:: WORK TO BE COMPLETED ::
Without the pictures, give the listing below again exactly.

:: SOURCE MATERIAL ::
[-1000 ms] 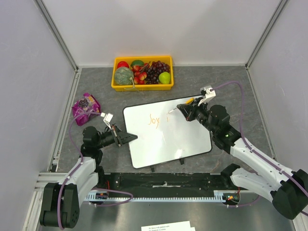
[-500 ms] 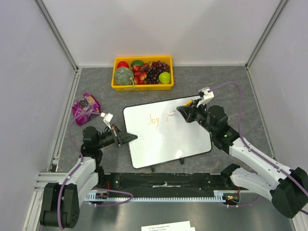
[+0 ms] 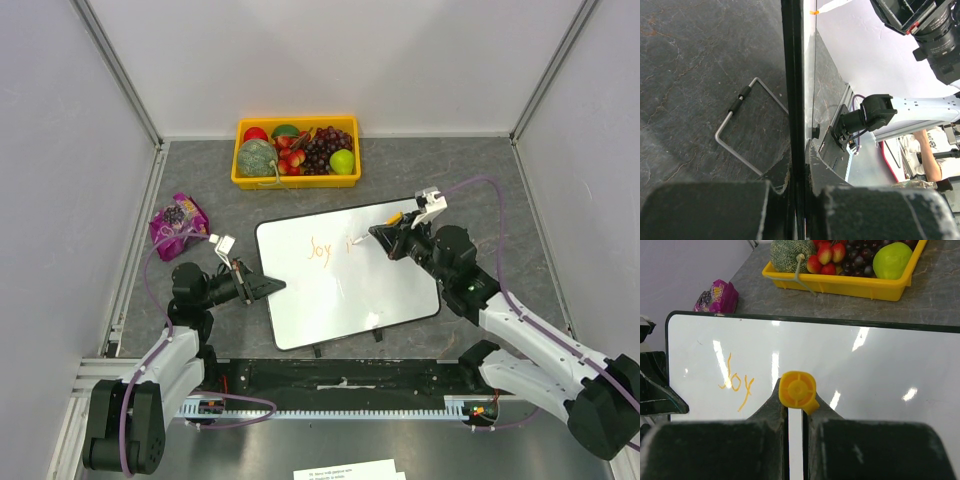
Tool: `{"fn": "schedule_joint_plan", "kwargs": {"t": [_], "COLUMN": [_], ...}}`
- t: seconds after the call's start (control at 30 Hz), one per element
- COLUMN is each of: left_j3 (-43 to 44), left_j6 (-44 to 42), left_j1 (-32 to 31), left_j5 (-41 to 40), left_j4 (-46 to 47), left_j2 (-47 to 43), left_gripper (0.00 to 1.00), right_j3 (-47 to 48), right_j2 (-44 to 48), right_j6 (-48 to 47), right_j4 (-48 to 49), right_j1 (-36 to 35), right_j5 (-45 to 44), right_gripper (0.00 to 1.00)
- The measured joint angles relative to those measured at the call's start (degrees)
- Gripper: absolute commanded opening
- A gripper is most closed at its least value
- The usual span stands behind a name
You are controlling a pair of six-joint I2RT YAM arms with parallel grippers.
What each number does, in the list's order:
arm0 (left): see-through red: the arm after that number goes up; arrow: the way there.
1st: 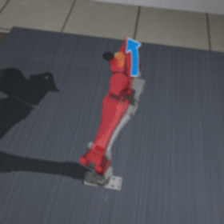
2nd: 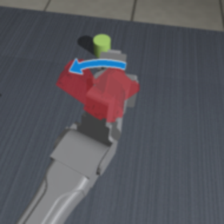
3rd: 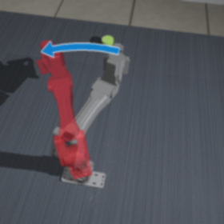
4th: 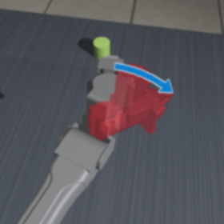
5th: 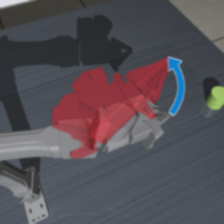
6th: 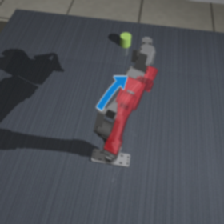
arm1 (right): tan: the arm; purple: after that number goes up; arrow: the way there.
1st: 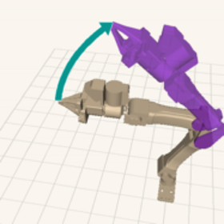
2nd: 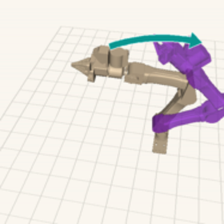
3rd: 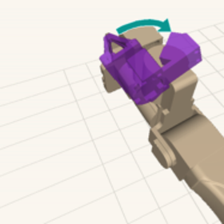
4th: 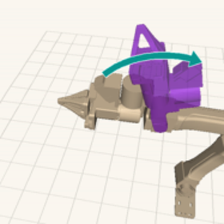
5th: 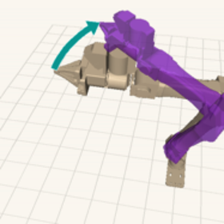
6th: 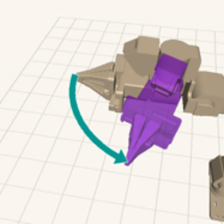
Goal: Write a sentence on the whiteboard
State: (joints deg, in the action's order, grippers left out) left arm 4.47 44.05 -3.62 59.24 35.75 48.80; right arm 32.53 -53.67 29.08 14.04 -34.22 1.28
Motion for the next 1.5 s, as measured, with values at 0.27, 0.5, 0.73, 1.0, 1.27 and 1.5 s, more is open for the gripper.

:: RESULT OF THE EXERCISE ::
[-1000 ms] 
[-500 ms] 
[+0 ms] 
Tool: `{"fn": "schedule_joint_plan", "kwargs": {"t": [_], "COLUMN": [_], ...}}`
- t: seconds after the call's start (control at 30 Hz), one per element
- COLUMN is each of: left_j3 (-43 to 44), left_j6 (-44 to 42), left_j1 (-32 to 31), left_j5 (-41 to 40), left_j4 (-46 to 47), left_j2 (-47 to 43), left_gripper (0.00 to 1.00), right_j3 (-47 to 48), right_j2 (-44 to 48), right_j6 (-48 to 47), right_j4 (-48 to 49), right_j1 (-36 to 35), right_j5 (-45 to 44), right_gripper (0.00 to 1.00)
- The measured joint angles relative to those measured at the call's start (degrees)
- Gripper: absolute commanded opening
- A gripper is most closed at its least value
- The usual span stands behind a name
You are controlling a pair of six-joint I2RT YAM arms with parallel grippers.
What each number does, in the list's order:
arm0 (left): see-through red: the arm after that number goes up; arrow: the way there.
1st: 
2nd: 
3rd: 
4th: 
5th: 
6th: 
arm1 (right): tan: the arm; purple: after that number goes up; arrow: the way there.
1st: 
2nd: 
3rd: 
4th: 
5th: 
6th: 
Goal: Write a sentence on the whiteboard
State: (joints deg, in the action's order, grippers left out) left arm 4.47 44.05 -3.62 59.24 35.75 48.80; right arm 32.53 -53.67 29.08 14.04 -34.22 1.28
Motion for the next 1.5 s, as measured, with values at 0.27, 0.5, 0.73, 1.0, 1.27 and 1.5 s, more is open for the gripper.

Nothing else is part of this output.